* Exercise prompt *
Return every line of the data below word for word, including the punctuation.

Records contained in a dataset:
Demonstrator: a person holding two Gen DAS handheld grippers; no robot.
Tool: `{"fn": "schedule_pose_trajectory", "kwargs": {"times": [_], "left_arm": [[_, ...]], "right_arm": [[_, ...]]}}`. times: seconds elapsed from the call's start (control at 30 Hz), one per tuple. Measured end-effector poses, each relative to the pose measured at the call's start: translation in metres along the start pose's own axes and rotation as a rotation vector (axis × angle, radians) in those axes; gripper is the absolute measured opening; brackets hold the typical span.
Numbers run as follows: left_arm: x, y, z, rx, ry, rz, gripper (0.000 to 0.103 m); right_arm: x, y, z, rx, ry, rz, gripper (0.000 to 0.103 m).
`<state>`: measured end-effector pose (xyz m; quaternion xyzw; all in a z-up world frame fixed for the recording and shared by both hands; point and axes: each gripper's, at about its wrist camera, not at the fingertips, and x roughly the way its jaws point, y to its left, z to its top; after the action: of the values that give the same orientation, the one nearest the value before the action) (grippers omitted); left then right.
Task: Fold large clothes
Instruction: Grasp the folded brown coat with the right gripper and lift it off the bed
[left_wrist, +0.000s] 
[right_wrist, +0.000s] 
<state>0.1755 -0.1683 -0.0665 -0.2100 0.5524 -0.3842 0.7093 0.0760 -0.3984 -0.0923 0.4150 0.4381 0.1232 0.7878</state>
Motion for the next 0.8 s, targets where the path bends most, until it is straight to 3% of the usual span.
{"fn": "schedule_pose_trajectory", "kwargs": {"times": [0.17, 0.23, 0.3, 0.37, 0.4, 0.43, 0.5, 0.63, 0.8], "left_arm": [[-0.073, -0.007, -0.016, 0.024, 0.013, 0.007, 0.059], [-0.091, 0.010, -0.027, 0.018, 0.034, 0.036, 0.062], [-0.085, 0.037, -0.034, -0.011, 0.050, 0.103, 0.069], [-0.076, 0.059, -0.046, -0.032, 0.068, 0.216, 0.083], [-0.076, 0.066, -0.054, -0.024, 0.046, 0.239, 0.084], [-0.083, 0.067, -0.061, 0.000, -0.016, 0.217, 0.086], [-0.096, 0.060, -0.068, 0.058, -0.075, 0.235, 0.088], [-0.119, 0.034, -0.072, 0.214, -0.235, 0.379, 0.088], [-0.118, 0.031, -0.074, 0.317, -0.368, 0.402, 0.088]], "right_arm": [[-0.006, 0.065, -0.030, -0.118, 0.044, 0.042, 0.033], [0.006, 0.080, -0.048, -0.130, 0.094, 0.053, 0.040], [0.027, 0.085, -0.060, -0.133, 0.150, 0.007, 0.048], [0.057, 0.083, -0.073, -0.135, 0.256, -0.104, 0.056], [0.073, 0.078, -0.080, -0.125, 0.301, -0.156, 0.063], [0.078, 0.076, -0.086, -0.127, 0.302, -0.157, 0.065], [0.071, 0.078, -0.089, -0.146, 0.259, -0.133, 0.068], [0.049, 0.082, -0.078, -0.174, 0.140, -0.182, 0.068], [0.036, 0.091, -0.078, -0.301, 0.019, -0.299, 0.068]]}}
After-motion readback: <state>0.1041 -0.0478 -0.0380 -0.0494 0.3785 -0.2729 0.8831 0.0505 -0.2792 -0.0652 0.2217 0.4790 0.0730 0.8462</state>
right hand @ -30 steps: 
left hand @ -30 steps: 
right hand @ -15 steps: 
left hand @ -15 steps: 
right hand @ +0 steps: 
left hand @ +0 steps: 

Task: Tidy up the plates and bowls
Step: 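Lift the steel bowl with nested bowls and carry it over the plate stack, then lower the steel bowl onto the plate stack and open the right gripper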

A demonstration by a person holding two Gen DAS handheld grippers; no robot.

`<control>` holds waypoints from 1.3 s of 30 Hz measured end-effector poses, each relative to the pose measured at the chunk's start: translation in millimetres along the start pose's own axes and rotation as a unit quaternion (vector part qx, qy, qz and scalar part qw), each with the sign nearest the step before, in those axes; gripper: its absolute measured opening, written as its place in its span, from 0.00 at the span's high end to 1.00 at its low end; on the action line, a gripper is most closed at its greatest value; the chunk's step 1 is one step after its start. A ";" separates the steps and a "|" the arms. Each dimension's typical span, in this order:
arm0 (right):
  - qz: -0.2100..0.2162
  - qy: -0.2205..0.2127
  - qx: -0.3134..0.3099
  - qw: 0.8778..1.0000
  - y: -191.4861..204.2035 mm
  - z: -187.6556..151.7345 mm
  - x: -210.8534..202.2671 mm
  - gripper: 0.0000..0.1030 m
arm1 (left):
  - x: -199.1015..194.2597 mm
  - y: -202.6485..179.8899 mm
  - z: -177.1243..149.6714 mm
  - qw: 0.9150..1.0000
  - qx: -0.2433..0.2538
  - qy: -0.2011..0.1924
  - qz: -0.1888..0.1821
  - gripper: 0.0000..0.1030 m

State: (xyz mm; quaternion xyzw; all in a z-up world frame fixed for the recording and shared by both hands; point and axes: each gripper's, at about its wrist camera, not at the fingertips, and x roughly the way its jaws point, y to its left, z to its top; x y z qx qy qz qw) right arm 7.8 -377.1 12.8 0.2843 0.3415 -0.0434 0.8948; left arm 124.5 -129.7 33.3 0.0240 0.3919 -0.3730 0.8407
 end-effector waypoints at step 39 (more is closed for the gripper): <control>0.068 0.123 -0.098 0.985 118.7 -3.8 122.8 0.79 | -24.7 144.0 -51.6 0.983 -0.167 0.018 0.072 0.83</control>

* Exercise result *
Demonstrator: a person holding two Gen DAS handheld grippers; no robot.
Tool: `{"fn": "schedule_pose_trajectory", "kwargs": {"times": [_], "left_arm": [[_, ...]], "right_arm": [[_, ...]]}}`. times: seconds elapsed from the call's start (control at 30 Hz), one per tuple. Measured end-effector poses, each relative to the pose measured at the call's start: translation in metres along the start pose's own axes and rotation as a rotation vector (axis × angle, radians) in those axes; gripper is the absolute measured opening; brackets hold the typical span.
Numbers run as follows: left_arm: x, y, z, rx, ry, rz, gripper (0.000 to 0.103 m); right_arm: x, y, z, rx, ry, rz, gripper (0.000 to 0.103 m).
`<state>`: measured end-effector pose (xyz m; quaternion xyzw; all in a z-up world frame fixed for the recording and shared by both hands; point and axes: each gripper's, at about its wrist camera, not at the fingertips, and x roughly the way its jaws point, y to its left, z to its top; after the action: of the values that give the same orientation, the one nearest the value before the action) (grippers omitted); left then right.
Task: Fold large clothes
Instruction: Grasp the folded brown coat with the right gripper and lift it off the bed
[left_wrist, +0.000s] 
[right_wrist, +0.000s] 
<state>0.1755 -0.1683 -0.0665 -0.2100 0.5524 -0.3842 0.7093 0.0760 -0.3984 -0.0923 0.4150 0.4381 0.1232 0.7878</state>
Motion for the next 0.8 s, targets where the path bends most, until it is straight to 3% of the usual span.
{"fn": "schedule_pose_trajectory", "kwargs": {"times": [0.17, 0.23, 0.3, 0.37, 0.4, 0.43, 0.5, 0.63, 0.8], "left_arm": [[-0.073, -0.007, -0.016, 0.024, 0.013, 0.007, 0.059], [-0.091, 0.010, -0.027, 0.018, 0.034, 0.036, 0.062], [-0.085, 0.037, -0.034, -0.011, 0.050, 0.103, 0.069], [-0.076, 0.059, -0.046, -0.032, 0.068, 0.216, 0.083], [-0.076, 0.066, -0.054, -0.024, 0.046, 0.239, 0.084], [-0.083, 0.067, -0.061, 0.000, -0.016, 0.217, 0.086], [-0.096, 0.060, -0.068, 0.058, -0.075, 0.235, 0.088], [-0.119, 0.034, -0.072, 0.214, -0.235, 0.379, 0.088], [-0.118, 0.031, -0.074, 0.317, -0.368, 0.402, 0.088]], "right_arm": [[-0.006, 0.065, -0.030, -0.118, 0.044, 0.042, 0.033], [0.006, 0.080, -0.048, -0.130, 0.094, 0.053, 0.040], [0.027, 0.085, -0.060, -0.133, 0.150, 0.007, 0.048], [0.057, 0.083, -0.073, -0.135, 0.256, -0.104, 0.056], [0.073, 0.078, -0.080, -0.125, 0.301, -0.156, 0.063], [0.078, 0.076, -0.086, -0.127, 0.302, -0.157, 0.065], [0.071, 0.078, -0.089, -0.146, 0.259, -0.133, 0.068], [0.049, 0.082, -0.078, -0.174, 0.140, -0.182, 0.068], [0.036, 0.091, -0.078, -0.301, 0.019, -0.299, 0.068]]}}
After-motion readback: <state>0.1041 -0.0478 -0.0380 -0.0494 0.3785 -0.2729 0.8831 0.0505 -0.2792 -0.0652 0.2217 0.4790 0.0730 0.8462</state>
right hand @ -30 steps: 
left hand @ -30 steps: 
right hand @ -15 steps: 
left hand @ -15 steps: 
right hand @ +0 steps: 
left hand @ +0 steps: 

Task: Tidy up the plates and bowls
Step: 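Lift the steel bowl with nested bowls and carry it over the plate stack, then lower the steel bowl onto the plate stack and open the right gripper
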
A demonstration by a person holding two Gen DAS handheld grippers; no robot.

`<control>` holds waypoints from 1.3 s of 30 Hz measured end-effector poses, each relative to the pose measured at the chunk's start: translation in millimetres along the start pose's own axes and rotation as a unit quaternion (vector part qx, qy, qz and scalar part qw), each with the sign nearest the step before, in those axes; gripper: its absolute measured opening, written as its place in its span, from 0.00 at the span's high end to 1.00 at its low end; on the action line, a gripper is most closed at its greatest value; the chunk's step 1 is one step after its start. A ";" separates the steps and a "|" the arms. Each dimension's typical span, in this order:
arm0 (right):
  - qz: -0.2100..0.2162
  - qy: -0.2205..0.2127
  - qx: -0.3134..0.3099
  - qw: 0.8778..1.0000
  - y: -191.4861..204.2035 mm
  - z: -187.6556..151.7345 mm
  - x: -210.8534..202.2671 mm
  - gripper: 0.0000..0.1030 m
arm1 (left):
  - x: -199.1015..194.2597 mm
  - y: -202.6485..179.8899 mm
  - z: -177.1243..149.6714 mm
  - qw: 0.9150..1.0000
  - qx: -0.2433..0.2538
  - qy: -0.2011..0.1924
  - qz: -0.1888..0.1821
  - gripper: 0.0000..0.1030 m

State: (xyz mm; quaternion xyzw; all in a z-up world frame fixed for the recording and shared by both hands; point and axes: each gripper's, at about its wrist camera, not at the fingertips, and x roughly the way its jaws point, y to its left, z to its top; x y z qx qy qz qw) right arm 7.8 -377.1 12.8 0.2843 0.3415 -0.0434 0.8948; left arm 124.5 -129.7 33.3 0.0240 0.3919 -0.3730 0.8407
 end-effector waypoints at step 39 (more is closed for the gripper): <control>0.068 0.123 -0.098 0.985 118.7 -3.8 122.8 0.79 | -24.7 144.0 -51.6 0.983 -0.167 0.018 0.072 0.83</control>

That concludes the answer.